だがこう……顔色が悪い気がする。目の下のクマも濃い。ひょっとして夜通し飲んでたんじゃなかろうか。
「初めまして、氷室澪といいます。一応YSKの人間の職員やってます。あの、随分と体調が悪そうですが、大丈夫ですか?」
「ん? 僕はいたって元気だが。ほら、こんなにもお酒が美味しいし、気分も爽快さ!」
それは何より。でもな、一応鏡は見た方がいいぞ。相当やばい顔になってるから。
「兄さん、きっと私たちの顔のことをいってるのですよ。紹介が遅れましたね、下民。私たちは誇り高き吸血鬼の一族です。なので青白い顔も不健康そうな造りも、生まれつきのものですわ」
メジャーなの来たな。
ドラキュラとかフランケンシュタインって言えば、西洋妖怪の巨頭だ。そこらの子供でも知ってる、怪物リテラシーの一つだろう。

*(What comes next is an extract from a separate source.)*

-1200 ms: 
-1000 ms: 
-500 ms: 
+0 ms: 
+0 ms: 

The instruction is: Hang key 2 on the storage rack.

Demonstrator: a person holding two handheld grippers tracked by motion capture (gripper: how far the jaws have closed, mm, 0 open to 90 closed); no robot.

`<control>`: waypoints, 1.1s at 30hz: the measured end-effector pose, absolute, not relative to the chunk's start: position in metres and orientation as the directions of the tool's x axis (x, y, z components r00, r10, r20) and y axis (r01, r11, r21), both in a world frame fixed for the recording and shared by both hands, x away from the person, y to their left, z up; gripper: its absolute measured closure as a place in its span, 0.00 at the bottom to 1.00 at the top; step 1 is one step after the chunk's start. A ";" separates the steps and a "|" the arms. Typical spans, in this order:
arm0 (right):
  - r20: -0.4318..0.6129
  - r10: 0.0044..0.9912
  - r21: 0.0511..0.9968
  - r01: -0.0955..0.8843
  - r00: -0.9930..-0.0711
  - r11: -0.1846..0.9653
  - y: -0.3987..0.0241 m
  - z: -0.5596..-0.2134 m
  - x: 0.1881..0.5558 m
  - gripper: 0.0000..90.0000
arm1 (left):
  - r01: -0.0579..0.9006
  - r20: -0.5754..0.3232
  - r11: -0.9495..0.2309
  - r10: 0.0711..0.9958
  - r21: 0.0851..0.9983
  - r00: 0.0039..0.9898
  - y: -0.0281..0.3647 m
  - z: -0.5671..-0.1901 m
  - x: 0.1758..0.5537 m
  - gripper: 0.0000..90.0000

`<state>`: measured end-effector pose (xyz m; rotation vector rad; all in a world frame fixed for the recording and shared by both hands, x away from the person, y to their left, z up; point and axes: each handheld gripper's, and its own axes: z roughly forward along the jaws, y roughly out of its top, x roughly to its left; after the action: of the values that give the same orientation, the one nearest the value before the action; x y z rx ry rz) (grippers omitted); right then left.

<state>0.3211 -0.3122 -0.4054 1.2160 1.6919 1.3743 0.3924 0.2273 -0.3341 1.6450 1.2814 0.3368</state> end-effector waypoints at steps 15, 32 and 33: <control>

「ええと、もう少しで現地エージェント……協力者が来るはずですが」
「時間は気にしないさ! ははは、いやあワインもいけるねえ。これはニンニクが欲しくなる」
ん?
「あの、ニンニク平気なんですか?」
「僕はガーリックステーキが好物だが。アマリエも苦手ではないな」
「私は嗜む程度ですわ。ちゃんとお肉を頂いたら、十字架を手にして主にお祈りしていますし」
え?
「十字架、いいんですか。吸血鬼はそういうのダメって聞いたことあるような」
「僕たちはカトリックだよ。日曜日には教会に行ってる」
「ミサはかかせませんね。下民、あなたもこんどいかがですか?」
ちょっと待って。俺の中で吸血鬼がバグってきた。
この人たち、いや、妖怪か。一般的に弱点とされてるものは平気な感じなんだろうか。
「流水を渡れなかったり、山査子の棘に弱かったり、日光で灰になったりっていう伝説があるんですが」
「僕は海水浴は大好きだよ! 日差しの中、こんがりと焼くのはいいよね」
「私は日焼けするのはちょっと。でも水泳は得意ですわ」
無敵の人じゃないか。
「じゃあ胸に杭を打つってのも迷信なんですね。なんか賢くなった気がします」
「いや、それは死ぬだろう」
「心臓刺されて生きてるのは、ちょっと……」
死ぬんかい。
まあ常識で考えれば、そうか。
ええとつまり、俺たち人間が弱点だと思ってた様々な事象はホラ話であり、ごく普通の殺害行為はアウト……と。え、それ人間と変わりないんじゃ。
「血とか……吸うんですかね」
「うーん、僕は輸血パックかな。YSKから毎週支給されるんだ。考えても見給え。この監視社会で人間を襲ったら、警察にご厄介になってしまうよ」
「私もパック派ですわね。というより、人様に牙を突き立てたことは無いですわ。そんな野蛮なこと、中世じゃないのですからしませんよ」
世知辛い種族だった。
つまり輸血パックをチューチュー吸ってる一族ってことか。
夜の闇に溶け込んで、魅了の魔眼で人を襲うっていうイメージ崩れたな。
「さぁ、お互いの認識は十分かしらぁん。じゃあ今回の依頼を発表するわね」
見守っていてくれた磯貝さんが、キモ優しくほほ笑んで俺に宣告する。
「この二人、ミオちゃんのいる高校に体験入学してみたいそうなの」
ぶふー--っ!
おい、今でも割といっぱいいっぱいなんだぞ。
え、吸血鬼を二人面倒みろっていうんすか。
学校に居る間は杏とことりに挟まれて動けないんだけど。
これ以上の負荷は、俺の体と精神が確実に死へと向かう気がする。
「よろしく頼むぞ、ニポーン人」
「下民、案内は任せましたわ」
頼む、杏、ことり、早く来てくれ。
俺の胃が妖怪によって溶解される前に。